One month left before I leave. One month left. One. The thought fills me with equal parts of dread and numbness. How am I going to survive this? Unlike before, my family wont even be an option for support. I will be alone, just like I was so long ago---stuck like a prisoner, inside my head.

So there. I've said it. Everything I'm feeling now.
I've spoken the words of my heart, and now have nothing left but hollow questions.
I'm so scared.
So, so scared.
I don't want to be alone again.

Tuesday, July 7

Questions...

I don't remember how old I was when I decided I wanted to be a writer. All I know, is that since then the desire to create has consumed me. However, perfectionism has become my downfall. Its fed off the doubts I've willingly handed it, and tainted the only thing I've ever purely loved doing.

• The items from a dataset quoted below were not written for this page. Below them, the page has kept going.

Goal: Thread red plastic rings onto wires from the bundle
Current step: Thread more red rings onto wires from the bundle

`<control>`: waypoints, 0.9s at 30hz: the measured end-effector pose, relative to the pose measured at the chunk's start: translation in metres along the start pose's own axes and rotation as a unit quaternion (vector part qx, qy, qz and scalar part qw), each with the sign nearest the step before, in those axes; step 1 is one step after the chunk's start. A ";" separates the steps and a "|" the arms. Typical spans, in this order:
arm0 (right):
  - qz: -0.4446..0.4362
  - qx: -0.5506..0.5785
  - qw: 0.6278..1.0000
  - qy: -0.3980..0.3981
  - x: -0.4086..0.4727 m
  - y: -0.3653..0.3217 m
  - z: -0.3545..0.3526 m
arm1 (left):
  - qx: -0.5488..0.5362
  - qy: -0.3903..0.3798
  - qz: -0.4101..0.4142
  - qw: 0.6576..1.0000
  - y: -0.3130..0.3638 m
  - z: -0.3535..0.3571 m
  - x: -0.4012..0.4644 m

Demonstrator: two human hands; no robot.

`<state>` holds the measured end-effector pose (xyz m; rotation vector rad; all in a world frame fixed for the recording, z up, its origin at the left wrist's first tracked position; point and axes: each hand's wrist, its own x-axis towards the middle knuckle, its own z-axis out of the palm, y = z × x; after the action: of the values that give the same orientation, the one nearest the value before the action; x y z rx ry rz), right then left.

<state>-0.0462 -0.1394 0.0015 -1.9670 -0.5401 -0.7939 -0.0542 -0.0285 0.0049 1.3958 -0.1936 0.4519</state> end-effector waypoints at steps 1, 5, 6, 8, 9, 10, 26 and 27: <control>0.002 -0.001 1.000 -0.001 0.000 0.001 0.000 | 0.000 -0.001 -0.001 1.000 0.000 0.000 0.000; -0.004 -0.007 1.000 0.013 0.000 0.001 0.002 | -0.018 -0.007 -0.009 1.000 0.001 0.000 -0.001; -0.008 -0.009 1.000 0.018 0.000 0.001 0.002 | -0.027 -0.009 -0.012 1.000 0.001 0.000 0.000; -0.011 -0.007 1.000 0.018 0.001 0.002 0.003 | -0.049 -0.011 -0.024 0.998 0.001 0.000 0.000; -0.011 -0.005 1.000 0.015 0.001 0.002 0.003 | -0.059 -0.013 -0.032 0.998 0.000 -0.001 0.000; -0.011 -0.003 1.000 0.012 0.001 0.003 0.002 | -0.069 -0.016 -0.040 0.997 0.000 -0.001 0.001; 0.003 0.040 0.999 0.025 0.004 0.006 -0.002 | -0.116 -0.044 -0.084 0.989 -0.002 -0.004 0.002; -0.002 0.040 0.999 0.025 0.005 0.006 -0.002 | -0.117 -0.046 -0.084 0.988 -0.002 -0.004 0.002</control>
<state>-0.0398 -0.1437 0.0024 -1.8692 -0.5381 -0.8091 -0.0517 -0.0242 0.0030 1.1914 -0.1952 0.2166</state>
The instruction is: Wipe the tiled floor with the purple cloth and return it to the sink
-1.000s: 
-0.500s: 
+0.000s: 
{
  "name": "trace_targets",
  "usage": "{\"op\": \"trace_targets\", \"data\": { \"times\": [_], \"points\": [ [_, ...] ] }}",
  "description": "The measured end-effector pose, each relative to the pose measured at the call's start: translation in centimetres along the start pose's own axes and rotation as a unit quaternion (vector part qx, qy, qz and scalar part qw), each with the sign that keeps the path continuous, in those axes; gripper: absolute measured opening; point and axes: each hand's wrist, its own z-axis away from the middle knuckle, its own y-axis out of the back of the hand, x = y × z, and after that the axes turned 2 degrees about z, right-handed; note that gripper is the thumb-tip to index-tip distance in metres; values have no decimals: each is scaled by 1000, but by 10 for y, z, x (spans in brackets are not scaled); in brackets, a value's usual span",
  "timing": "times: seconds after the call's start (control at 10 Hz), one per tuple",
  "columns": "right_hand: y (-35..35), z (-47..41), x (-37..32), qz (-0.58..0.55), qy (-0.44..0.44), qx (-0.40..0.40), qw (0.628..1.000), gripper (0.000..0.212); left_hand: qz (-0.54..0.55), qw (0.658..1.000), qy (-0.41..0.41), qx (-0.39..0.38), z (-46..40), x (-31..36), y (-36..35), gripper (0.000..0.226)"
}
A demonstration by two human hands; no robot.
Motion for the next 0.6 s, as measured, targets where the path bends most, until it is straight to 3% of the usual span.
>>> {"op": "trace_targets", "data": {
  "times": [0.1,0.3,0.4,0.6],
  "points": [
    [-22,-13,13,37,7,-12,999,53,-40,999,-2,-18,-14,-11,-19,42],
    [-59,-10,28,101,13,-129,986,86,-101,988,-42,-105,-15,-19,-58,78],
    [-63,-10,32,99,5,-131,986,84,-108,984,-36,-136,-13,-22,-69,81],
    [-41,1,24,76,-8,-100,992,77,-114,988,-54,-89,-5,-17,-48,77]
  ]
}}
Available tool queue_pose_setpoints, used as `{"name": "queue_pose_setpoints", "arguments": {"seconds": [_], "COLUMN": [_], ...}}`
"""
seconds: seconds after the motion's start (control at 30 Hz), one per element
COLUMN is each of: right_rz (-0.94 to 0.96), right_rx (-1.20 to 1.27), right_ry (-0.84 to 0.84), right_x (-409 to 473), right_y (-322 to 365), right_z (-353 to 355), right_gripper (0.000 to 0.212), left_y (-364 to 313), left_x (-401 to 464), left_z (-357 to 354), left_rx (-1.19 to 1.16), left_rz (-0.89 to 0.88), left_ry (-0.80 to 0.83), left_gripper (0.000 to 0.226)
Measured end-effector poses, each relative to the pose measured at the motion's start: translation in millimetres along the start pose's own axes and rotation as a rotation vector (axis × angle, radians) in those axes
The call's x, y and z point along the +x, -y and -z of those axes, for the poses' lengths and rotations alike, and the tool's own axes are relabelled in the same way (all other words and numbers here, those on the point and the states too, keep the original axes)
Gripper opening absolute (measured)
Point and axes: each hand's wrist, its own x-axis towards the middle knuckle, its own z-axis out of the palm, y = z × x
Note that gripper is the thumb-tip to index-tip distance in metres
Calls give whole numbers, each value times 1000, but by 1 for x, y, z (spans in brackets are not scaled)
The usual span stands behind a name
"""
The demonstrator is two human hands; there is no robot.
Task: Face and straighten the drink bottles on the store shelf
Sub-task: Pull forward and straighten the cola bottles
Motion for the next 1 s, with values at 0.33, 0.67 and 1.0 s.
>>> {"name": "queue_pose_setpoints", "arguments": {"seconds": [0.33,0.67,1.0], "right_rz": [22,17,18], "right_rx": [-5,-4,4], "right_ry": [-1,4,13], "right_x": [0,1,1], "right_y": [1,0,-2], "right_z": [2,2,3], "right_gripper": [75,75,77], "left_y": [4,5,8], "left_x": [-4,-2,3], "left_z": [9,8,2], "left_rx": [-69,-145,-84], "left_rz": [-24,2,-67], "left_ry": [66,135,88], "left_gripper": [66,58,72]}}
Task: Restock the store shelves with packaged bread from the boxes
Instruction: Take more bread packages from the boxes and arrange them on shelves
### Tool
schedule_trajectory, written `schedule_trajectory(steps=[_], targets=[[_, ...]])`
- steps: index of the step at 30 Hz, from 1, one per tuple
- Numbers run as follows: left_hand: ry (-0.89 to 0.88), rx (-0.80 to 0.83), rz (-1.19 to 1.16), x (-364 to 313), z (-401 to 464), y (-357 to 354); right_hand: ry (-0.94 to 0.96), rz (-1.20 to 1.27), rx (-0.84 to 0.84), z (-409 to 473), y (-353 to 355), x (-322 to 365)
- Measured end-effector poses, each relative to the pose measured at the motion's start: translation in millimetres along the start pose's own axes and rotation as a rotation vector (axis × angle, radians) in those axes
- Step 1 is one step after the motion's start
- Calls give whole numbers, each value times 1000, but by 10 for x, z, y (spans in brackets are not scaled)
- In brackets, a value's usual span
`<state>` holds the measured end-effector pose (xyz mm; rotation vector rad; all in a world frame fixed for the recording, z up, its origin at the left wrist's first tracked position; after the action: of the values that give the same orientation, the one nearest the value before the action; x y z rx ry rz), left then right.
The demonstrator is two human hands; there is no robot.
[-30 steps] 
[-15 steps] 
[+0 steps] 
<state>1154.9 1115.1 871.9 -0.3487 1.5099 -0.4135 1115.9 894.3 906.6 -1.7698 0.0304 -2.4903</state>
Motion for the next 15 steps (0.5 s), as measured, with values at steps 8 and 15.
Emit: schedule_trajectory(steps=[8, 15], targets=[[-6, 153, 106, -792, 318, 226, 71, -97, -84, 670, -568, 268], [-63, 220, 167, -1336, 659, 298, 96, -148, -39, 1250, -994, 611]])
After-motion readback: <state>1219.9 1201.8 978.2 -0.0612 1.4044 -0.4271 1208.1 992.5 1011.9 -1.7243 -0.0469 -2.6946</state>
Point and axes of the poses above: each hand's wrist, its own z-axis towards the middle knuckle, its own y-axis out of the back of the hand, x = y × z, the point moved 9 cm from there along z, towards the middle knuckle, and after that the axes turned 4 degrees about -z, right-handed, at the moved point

I'm eighteen now, and after so long, this is the first time I've ever considered doing something other than writing.  There are options which seem more realistic, and would make me more money for me than the meager life of  a writer. The question is though, could I put to rest the one thing about myself I've always been sure of? That I could write, and that if everything else failed, I would always have my writing. I've compared my talent with so many others, that in some ways I've pulled apart the threads to the canvas I was just beginning to design. There were choices that I made; choices of comfort over trying something hard.
Last night was the first time I felt regret for being who I am. How can I go back to a life of normality, when I've tasted such raw magic? ---But, how can I continue on, when with every step my desire to make things perfect destroys just a bit more of the dwindling pool of creativity I have left.
There are questions. So many questions. What will I do with my life? Is my writing salvageable?  How am I going to pay for college? Should I major in my second love, science? Why are people so hard to work with? Science is so hard, can I really do it?
Yet it all comes back to just one simple thought: I love writing, with a passion nothing else can touch. I want to spend the rest of my life trying to improve it, I don't care how I have to do it.